Entering the Seedy Stretch

by Doug Muller

It's the Ides of March, and with this beautiful sunny weather it's hard to beware much--especially Old Man Winter. We're not home-free yet, though. There are certainly many frosty nights (and probably days) to come before the all-clear whistle blows around Mothers Day. And even then we're not totally safe from frost; last year a late frost hit most of the region about a week before Memorial Day.

Soil blocks awaiting seeds. Soil blocks awaiting seeds.

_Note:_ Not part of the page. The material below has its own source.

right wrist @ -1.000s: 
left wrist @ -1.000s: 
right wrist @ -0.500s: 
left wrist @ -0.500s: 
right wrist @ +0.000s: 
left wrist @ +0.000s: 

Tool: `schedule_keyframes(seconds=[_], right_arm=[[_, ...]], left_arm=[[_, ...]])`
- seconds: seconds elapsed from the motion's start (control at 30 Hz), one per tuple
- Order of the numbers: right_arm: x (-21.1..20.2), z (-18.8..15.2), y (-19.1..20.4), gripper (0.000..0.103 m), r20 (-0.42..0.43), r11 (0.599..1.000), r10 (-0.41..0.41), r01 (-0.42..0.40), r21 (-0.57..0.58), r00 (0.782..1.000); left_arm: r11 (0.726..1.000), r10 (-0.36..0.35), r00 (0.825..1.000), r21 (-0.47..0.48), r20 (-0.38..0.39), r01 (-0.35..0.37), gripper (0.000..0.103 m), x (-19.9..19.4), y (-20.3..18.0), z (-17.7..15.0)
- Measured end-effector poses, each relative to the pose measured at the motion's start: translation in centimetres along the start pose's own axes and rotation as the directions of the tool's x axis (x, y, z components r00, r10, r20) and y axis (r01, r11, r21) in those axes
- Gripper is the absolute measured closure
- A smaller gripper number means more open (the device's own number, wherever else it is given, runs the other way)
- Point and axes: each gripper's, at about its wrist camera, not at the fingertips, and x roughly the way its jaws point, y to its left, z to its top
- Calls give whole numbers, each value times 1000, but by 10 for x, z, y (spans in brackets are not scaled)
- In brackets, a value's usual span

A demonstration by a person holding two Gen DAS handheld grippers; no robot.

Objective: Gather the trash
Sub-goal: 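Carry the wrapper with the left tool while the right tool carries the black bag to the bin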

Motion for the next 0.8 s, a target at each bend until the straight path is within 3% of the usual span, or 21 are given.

But Mothers Day is a good target date for planning the garden, and it's now about eight weeks away. This means that seed-starting of many tender vegetables can now begin in earnest, either indoors under lights or outdoors in a cold frame.

So, what's to sow?

  • Brassicas: It's prime time for making early sowings of kale, collards, early cabbages (such as Early Jersey Wakefield), early kohlrabi, and broccoli. These brassicas are all adaptable crops that can be started any time from now until mid-July, providing healthy greens for the table from May until December. Asian greens such as tatsoi can be started now, too, for a short harvest window in June. Due to the bolting tendency of Asian greens such as tatsoi and bok choy and Chinese cabbage (all Brassica rapa), it's best to take a hiatus from sowing from mid-April until early June.
  • Salad Greens: Lettuce, arugula, and many herbs for fresh salads--parsley, cilantro, chervil--can be sown now under protection. (You can even begin to make outdoor sowings of spinach anytime the next week or two; spinach loves the cold.)
  • Alliums: Onions can be started now with decent results, though your bulbs might not be as big as those grown from February-sown seed. It's still a great time to sow seeds of leeks, scallions, chives, and garlic chives.
  • Tomatoes: It's time to start sowing the seeds of love--love apples, that is. Tomatoes can be started anytime from now until late April; the earlier you sow 'em, the earlier you reap your tomato bounty. That said, tomatoes started earlier require more coddling. If you use a cold frame, they must be amply protected from frosty nights (by bringing them inside or covering the cold frame with a blanket when temps dip into the low- to mid-twenties). If you start them inside, you need to be sure they get sufficient light. If you're in no rush for the earliest tomatoes, waiting a few weeks to start seeds (until April 1st or so) allows you to worry a little less about the cold and the dark.
  • Peppers and Eggplants: Both plants can be started from now until mid-April or so, but if you much prefer ripe peppers to green ones, start early--it ensures the largest number of red (or orange or purple) peppers before frost (though the same difficulties apply to early sowings of these plants as to tomatoes). Peppers and eggplants need good heat and plenty of time to germinate. Start them indoors in your warmest spot, and be patient. Put a tray full of sown peppers in a plastic bag to keep the environment moist until germination takes place; once a few seedlings emerge, get them out of the bag quickly to prevent damping off.

I'm missing many of the minor plants, but those are the biggies. In the next few posts I'll discuss the basics of building and managing a cold frame, which to my mind is the simplest and most effective set-up for starting seeds.